Activity and expression of the 20S proteasome are increased in skeletal muscle during sepsis.

Recent studies suggest that sepsis stimulates ubiquitin-dependent protein breakdown in skeletal muscle. In this proteolytic pathway, ubiquitinated proteins are recognized, unfolded, and degraded by the multicatalytic 26S protease complex. The 20S proteasome is the catalytic core of the 26S protease complex. The role of the 20S proteasome in the regulation of sepsis-induced muscle proteolysis is not known. We tested the hypothesis that sepsis increases 20S proteasome activity and the expression of mRNA for various subunits of this complex.
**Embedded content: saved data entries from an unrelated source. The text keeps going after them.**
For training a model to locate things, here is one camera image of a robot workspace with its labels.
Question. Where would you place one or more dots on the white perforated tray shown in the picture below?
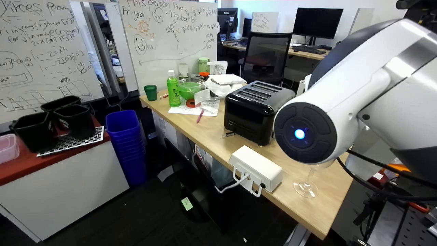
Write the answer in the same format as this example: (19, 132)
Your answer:
(75, 143)

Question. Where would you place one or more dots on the white cabinet red top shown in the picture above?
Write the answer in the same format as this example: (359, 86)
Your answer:
(63, 192)

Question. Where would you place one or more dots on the white paper sheet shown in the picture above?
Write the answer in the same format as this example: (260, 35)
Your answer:
(191, 111)

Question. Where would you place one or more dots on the black computer monitor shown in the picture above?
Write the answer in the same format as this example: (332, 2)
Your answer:
(227, 21)
(317, 22)

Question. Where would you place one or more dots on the whiteboard with dense writing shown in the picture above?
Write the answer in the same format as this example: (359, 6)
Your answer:
(41, 55)

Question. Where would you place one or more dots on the white rectangular box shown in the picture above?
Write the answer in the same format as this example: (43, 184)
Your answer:
(256, 170)

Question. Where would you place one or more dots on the black plastic pot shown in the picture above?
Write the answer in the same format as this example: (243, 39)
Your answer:
(59, 103)
(77, 121)
(33, 132)

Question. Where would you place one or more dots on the dark green cup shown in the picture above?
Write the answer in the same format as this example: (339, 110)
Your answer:
(151, 93)

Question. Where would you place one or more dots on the blue bin stack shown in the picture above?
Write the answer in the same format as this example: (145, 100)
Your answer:
(126, 145)

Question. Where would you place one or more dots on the white styrofoam tray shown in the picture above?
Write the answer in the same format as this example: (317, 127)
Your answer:
(223, 82)

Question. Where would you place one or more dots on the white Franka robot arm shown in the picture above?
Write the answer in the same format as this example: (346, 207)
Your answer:
(364, 100)

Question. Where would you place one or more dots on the red pen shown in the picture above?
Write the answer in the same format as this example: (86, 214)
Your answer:
(200, 117)

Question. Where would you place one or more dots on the wooden office desk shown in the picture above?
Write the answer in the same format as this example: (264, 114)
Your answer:
(314, 55)

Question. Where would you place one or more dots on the whiteboard with smiley face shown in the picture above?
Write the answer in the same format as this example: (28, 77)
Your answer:
(172, 41)

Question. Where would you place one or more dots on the black four-slot toaster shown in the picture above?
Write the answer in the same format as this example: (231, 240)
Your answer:
(253, 111)

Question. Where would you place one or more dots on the pink plastic container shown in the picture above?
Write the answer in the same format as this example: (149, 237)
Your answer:
(8, 148)

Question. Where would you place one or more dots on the black mesh office chair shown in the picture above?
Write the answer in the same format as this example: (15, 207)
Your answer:
(265, 56)

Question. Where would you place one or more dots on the green plastic bottle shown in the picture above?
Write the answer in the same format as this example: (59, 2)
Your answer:
(172, 91)

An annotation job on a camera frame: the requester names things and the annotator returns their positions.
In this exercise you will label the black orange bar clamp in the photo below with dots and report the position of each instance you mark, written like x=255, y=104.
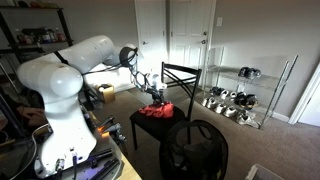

Proteolytic activity of isolated 20S proteasomes, assessed as activity against fluorogenic peptide substrates, was increased in extensor digitorum longus muscles from septic rats. The proteolytic activity was inhibited by specific proteasome blockers. Northern blot analysis revealed an approximately twofold increase in the relative abundance of mRNA for the 20S alpha-subunits RC3 and RC9 and the beta-subunit RC7. However, Western blot analysis did not show any difference in RC9 protein content between sham-operated and septic rats. The increased activity and expression of the 20S proteasome in muscles from septic rats lend further support for a role of the ubiquitin-proteasome-pathway in the regulation of sepsis-induced muscle proteolysis.